Since your computer knows about the kind of information you search for, or the actions you want do, it can automate some of the work and plop a button in front of you.

For example, the Pixel Slate, a convertible laptop with Chrome OS, suggests actions within the application launcher. Right between the Google search bar at the top of the screen and the applications you can tap to launch, there are five actions or recently used apps that the operating system thinks you might want to use based on your history of using the computer. These are still early days for our computers suggesting actions and assisting with our work, but it’s a step towards a future where computers are collaborators as much as they are tools.

Shifting responsibilities

As these operating systems become more ubiquitous in our homes and try to predict our next move every waking minute of the day, new questions are emerging about what the duty of an operating system really should be. Is it a portal to let you onto the internet, or a gatekeeper to keep you from falling in?

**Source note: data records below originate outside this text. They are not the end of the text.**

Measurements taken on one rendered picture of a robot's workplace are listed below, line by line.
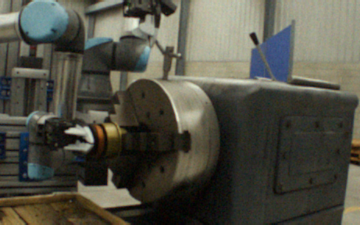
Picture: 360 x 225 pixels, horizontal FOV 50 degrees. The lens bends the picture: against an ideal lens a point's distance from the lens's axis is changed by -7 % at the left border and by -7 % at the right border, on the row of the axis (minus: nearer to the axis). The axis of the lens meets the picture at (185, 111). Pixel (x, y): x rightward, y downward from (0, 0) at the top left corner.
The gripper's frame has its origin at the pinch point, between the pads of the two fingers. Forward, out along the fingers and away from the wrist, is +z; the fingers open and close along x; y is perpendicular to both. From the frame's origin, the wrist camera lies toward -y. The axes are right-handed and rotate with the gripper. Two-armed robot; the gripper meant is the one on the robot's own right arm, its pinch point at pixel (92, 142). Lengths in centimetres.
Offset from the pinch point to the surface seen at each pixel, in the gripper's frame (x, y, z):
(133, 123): 4.2, -12.9, -4.4
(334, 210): -21, -78, 17
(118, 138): 1.1, -6.2, 0.6
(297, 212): -19, -58, 16
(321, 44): 190, -1019, -613
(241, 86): 15.8, -32.2, 12.5
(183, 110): 8.9, -17.3, 9.4

Google’s Android and Apple’s iOS now have features that allow you to see how much time you’re spending on your phone each day. It’s a rebuttal against the idea that our time spent on our devices should be like time spent in a casino, without any real way to know how much has passed unless you’re paying attention. After years of fighting to consume our time, there’s a notion that our devices should help us reclaim some.

These features are new, and it’s still unknown whether people will find them useful. But an operating system that could alter your relationship with technology raises the question of what other problems an operating system design could solve. How do the form and function of our operating systems now contribute to the problems plaguing the internet today? Could a teenager’s phone stop bullying? Could it warn you that you’re reading news from a disreputable source?

If companies take that path, they would be following precedents set by companies pursuing self-driving cars with features that automatically correct your driving if you’re veering out of a lane, or can’t stop fast enough. It would be a huge shift that would make the operating system inherently political, making decisions on what a computer should and shouldn’t be used for, and granting technologists far more control over how technology is used. But it’s not necessarily unprecedented.

“Cars are not particularly unsafe, but drivers do crazy things all the time,” artificial intelligence journalist John Markoff said when talking about autonomous vehicles. “So if we can be sort of wrapped around with a cocoon that will make us make better decisions, I think we should go that direction.”

Maybe that’s the way we should head with all of our technology: With safety as our north star.